Friday, March 19, 2010

In the Hack with Lululemon


Lululemon claims to make yoga-inspired athletic apparel. Go to the website and you will see happy and healthy people looking great in the stuff. Lululemon has a dark side though. A side it doesn't want you to see or know about. Truth is, Lululemon is just clothing for fat chicks who jut want to wear sweatpants all the time. How could I make that claim? What evidence do I have? Truth is, I'M a fat chick who just wants to wear sweatpants all the time. This is my story.



Despite my yearning to get away with wearing sweatpants all the time, I stayed away from Lululemon. Sure, the pants were nice enough to wear to work but I am just way to cheap to shell out that kind of money. What person in their right mind spends $98 on something called a Groove Pant? Give me $10 and I'll find you a perfectly good pair of sweatpants from Value Village. You're on your own trying to get the Value Village smell out. I only agreed to find them and buy them for you.

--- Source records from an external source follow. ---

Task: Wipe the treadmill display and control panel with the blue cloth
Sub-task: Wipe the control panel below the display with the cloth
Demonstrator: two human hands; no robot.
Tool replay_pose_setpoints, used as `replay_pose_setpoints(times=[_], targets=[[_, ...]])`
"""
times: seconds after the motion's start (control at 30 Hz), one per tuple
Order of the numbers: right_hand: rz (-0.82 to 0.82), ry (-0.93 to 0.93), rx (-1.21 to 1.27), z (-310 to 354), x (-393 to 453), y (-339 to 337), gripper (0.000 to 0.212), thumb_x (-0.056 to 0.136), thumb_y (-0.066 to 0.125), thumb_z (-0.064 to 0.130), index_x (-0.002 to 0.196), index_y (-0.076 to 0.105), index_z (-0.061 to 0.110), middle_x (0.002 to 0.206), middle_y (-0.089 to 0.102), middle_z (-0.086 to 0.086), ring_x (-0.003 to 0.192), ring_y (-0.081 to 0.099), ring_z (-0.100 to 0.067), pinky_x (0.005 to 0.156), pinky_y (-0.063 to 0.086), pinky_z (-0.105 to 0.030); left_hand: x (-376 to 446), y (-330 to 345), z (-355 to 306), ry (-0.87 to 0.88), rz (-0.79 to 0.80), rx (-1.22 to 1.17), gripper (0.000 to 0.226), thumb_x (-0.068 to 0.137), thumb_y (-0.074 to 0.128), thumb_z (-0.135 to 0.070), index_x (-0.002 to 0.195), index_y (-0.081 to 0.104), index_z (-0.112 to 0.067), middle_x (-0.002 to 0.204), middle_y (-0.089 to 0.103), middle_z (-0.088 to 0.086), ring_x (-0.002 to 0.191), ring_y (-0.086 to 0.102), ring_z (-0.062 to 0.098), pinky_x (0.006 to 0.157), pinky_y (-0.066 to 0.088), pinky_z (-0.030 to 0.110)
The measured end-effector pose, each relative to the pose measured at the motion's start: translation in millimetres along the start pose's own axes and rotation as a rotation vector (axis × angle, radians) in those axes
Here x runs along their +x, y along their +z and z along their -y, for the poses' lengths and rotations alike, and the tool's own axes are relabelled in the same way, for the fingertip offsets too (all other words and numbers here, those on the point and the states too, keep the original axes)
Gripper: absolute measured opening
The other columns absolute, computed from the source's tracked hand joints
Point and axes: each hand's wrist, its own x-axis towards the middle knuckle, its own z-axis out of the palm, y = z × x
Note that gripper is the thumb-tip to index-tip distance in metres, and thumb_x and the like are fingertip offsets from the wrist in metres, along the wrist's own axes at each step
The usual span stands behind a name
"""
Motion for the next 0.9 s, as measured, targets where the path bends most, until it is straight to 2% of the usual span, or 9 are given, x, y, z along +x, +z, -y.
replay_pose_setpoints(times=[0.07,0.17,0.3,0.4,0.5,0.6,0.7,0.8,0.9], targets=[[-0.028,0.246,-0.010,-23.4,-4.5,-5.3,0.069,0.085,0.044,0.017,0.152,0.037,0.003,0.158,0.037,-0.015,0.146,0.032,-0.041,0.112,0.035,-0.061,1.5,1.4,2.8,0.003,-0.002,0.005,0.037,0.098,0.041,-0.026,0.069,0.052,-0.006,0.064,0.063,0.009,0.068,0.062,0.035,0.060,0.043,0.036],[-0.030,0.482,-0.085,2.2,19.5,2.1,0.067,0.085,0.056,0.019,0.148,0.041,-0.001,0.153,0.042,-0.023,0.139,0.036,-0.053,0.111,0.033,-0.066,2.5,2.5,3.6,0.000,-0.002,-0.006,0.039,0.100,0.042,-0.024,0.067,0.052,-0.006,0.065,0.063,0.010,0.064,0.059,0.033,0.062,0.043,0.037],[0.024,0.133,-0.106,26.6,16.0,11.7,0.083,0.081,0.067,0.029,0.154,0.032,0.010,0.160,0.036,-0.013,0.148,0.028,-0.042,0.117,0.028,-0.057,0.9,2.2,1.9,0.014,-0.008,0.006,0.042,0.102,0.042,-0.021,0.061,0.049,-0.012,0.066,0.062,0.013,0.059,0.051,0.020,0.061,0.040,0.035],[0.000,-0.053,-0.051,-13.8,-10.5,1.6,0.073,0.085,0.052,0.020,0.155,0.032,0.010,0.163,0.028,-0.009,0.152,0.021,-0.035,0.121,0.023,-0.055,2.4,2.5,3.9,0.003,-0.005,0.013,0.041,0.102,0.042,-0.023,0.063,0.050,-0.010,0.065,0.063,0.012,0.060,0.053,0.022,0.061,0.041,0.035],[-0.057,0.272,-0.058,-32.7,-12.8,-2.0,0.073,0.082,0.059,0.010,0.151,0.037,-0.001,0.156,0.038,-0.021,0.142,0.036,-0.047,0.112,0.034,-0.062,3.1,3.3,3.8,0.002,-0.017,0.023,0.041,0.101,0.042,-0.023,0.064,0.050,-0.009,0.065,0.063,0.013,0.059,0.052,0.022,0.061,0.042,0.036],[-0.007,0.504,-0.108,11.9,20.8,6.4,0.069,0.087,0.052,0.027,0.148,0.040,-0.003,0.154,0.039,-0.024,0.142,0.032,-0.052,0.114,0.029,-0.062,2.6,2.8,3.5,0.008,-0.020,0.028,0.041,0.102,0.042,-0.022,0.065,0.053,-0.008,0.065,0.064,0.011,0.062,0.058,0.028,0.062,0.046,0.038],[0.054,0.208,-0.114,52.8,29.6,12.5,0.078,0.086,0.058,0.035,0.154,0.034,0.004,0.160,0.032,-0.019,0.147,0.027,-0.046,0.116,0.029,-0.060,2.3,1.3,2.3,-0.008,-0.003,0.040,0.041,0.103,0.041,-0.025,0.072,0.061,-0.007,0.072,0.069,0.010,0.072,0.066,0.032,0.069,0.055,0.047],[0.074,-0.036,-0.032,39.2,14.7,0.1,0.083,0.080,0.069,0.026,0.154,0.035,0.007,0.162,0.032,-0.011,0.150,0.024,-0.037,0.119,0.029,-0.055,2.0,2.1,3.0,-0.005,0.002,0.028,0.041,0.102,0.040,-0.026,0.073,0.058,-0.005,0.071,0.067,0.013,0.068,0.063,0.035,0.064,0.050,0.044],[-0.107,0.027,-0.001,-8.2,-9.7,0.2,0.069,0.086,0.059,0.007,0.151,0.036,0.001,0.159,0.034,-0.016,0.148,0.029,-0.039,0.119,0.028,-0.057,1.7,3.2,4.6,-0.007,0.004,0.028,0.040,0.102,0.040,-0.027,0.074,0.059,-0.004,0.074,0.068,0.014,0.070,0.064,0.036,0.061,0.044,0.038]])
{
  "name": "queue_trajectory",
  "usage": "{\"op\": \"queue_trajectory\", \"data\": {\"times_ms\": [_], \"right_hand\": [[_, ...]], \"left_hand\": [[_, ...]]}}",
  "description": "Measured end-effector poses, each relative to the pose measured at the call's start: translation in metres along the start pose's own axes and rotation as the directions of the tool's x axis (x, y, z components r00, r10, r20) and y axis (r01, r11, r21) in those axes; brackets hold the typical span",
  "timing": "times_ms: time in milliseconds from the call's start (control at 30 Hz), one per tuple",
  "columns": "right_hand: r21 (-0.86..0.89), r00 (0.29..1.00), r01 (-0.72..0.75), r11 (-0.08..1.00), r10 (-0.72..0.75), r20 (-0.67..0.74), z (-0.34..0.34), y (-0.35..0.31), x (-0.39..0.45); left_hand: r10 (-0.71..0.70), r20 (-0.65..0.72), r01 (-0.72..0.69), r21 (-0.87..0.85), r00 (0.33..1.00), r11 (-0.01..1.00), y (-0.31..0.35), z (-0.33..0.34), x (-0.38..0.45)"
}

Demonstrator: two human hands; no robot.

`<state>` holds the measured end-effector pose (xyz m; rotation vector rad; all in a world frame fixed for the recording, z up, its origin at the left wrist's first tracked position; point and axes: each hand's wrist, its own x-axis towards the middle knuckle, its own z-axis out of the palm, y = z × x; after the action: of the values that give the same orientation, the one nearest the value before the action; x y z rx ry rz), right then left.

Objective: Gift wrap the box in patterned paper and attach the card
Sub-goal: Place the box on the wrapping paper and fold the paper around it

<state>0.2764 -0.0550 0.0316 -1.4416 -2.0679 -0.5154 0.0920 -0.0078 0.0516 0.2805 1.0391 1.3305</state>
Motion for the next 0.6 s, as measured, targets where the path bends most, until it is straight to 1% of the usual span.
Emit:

I was forced to break my ban on Lululemon (I frequently place bans on places that offend me and then am forced to rescind the ban when my need becomes too great) when I took up the most embarrassing sport known to women. Curling. I am convinced that curling was invented by men so they could see just how huge our asses really are. Curling leaves a woman with very little pride. You get down into that hack (I just used the curling term "hack" here to impress my husband with my ever growing knowledge of curling terms) and you can't hide ANYTHING! So my friend told me I should just waddle on down to Lululemon and they would fix me up with some pants that would cover that whole mess up.




I went at the only time I figured I could buy something at a price low enough not to cause me to rant at one of the granola eating, non-armpit shaving, peace loving, employees. Boxing Day. They actually had a line outside the door with a velvet rope and a doorman. As soon as I made it inside I grabbed some of those fancy Groove Pants and headed to the changing room. I have to confess that I was expecting something pretty spectacular for that price. My sister claims that it hides every problem area. She lied. My laughter could be heard over the din of shoppers. Those suckers didn't hide anything. They actually accentuated every nasty flaw I had and I discovered a few new ones I hadn't known about.




I made another cruise around the store and headed for the clearance rack. That is where I found them. Something I hadn't seen since the 80's. No, not the Thompson Twins. Stirrup pants! Stirrup pants in all their glory. Yes, Lululemon makes stirrup pants. I snapped those suckers up and bravely faced the changing room again. It was then and there that I had my Lululemon moment. They fit, they hid, and they didn't ride up my leg. As well, they have this handy roll up waist that goes mid-back so I no longer have to suffer the agony of curling crack. And you know what? Those things only cost me $29 a pair. So I bought 3.




So, now I am a fat chick who gets to wear sweatpants all the time. Lululemon has not inspired me to become athletic but they have provided me with an inner peace that is supposed to come from yoga. I'm pretty pleased with that.